Patricia Durán Carrasco
El reposicionamiento de fármacos es clave para llevar a cabo una estrategia terapéutica para las enfermedades raras. Sin embargo, actualmente existen múltiples barreras que impiden que muchos fármacos huérfanos consigan llegar al mercado. Esta es una de las conclusiones de la I Jornada de Reposicionamiento de Fármacos, organizada por Centro de Investigación Biomédica en Red Enfermedades Raras (Ciberer) y Centro de Investigación Biomédica en Red Enfermedades Neurodegenerativas (Ciberned), que se ha celebrado este miércoles en el Instituto de Salud Carlos III (ISCIII).
En el discurso inaugural, José María Millán, director científico Ciberer, ha comentado que “el objetivo de esta jornada es compartir experiencias, identificar barreras, promocionar herramientas, facilitar la conexión entre investigadores y agentes de reposicionamiento; y fomentar la colaboración y la transferencia de conocimiento en este ámbito”.
A pesar de que el reposicionamiento de fármacos beneficiaría a pacientes con enfermedades raras, todavía siguen existiendo obstáculos para su lanzamiento al mercado
En palabras de Juan Luque, coordinador de la Plataforma Desarrollo Tecnológico Ciber, existen dos problemas principales para el desarrollo de los proyectos de reposicionamiento de fármacos.
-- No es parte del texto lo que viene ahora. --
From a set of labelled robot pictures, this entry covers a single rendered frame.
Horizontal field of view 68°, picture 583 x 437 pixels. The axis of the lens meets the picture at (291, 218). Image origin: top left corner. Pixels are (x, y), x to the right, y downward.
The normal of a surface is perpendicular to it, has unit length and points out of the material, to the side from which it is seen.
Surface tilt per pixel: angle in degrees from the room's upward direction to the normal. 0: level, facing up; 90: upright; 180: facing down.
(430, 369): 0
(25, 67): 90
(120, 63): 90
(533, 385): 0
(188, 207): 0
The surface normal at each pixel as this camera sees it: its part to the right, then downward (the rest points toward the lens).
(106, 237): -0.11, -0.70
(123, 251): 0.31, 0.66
Por un lado, el retorno de la inversión. Antes de invertir en un medicamento huérfano, la industria farmacéutica analiza cuál será el retorno económico. Este análisis se ve condicionado por la percepción que se tiene sobre los proyectos de reposicionamiento de fármacos que, en muchas ocasiones, son considerados como no innovadores, una idea que frena la salida al mercado de esta medicación.
El segundo reto es la falta de know-how y el escalado hasta la autorización. El personal encargado del desarrollo para la autorización “no está interesado trabajar en este tipo de proyectos debido a la complejidad de la legislación vigente”, ha comentado Luque, que ha resaltado que “solo nos quedan los ensayos clínicos independientes con uso off-label”. Respecto a las licencias, los ponentes han considerado que son muy escasas, ya que solo existen dos licencias y una negociación, complicando aún más que un tratamiento para enfermedades raras llegue al paciente.
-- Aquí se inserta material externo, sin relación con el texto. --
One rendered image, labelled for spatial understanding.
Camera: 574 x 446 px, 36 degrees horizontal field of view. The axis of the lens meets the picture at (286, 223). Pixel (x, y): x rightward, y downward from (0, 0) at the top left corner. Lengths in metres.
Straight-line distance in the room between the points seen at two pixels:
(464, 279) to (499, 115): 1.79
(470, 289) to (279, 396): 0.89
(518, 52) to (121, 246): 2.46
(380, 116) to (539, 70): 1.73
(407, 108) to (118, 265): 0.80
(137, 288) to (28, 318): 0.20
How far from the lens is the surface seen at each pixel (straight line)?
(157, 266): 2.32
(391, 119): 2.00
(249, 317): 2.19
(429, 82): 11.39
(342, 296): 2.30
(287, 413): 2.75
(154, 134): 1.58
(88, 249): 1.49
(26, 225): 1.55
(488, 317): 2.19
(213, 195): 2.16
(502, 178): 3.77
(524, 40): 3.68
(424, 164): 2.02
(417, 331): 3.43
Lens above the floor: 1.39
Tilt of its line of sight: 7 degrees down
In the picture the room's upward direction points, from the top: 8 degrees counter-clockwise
A pesar de ello, los proyectos de reposicionamiento de fármacos pueden lanzar un producto sin patente para agilizar su uso, ya que las agencias regulatorias ofrecen un tipo de protección de entre 7 y 10 años para poder comercializarlo, como ha explicado Raúl Insa, fundador de SOM Biotech. Para aquellas instituciones académicas o pequeñas empresas que no tengan recursos y quieran saber los pasos para patentar un fármaco, Insa ha recordado que existe la herramienta Repurposing Pilot Project, desarrollada por la Agencia Europea del Medicamento (EMA), que ayuda a conectar el descubrimiento académico con la producción regulatoria.
Herramientas como Repurposing Pilot Project de EMA facilitan la obtención de la autorización para la comercialización del fármaco
De esta forma, se impulsa el reposicionamiento de fármacos entre los promotores no comerciales y apoya a estos actores en la generación de evidencia suficiente de un medicamento ya conocido que se utilice fuera de indicación y sobre el que sustentar una solicitud de autorización futura que realizaría la compañía farmacéutica.
Por otro lado, existen diferentes programas e iniciativas para incentivar el reposicionamiento de fármacos. Cabe destacar dos iniciativas concretas dedicadas específicamente al reposicionamiento. La primera es Remedi4all, una iniciativa de investigación financiada por la UE para impulsar la reutilización de medicamentos en Europa. A través de esta plataforma, se reducen los tiempos y los costes del desarrollo de fármacos al centrarse en terapias ya aprobadas, descontinuadas, archivadas o en fase de investigación. La segunda, Repo4EU tiene el objetivo de albergar y desarrollar una plataforma en línea de nivel industrial europeo para la reutilización de fármacos de precisión validada, con alcance global. Esta plataforma, centrada más en inteligencia artificial (IA), funciona como un centro de datos para información clave, recursos de formación, contactos y colaboración en la reutilización de fármacos.
Asimismo, Insa ha matizado la idea de que el reposicionamiento de fármacos “aporta valor a los pacientes, a la industria y al sistema de salud, ya que son fármacos más baratos de desarrollar y permiten cubrir necesidades urgentes”. En esta línea, Adolfo López de Munain, director Científico Ciberned, durante la inauguración de la jornada, ha añadido que el reposicionamiento de fármacos es una “oportunidad para cuatro elementos del sistema sanitario: la sostenibilidad, los pacientes, los investigadores y la industria”.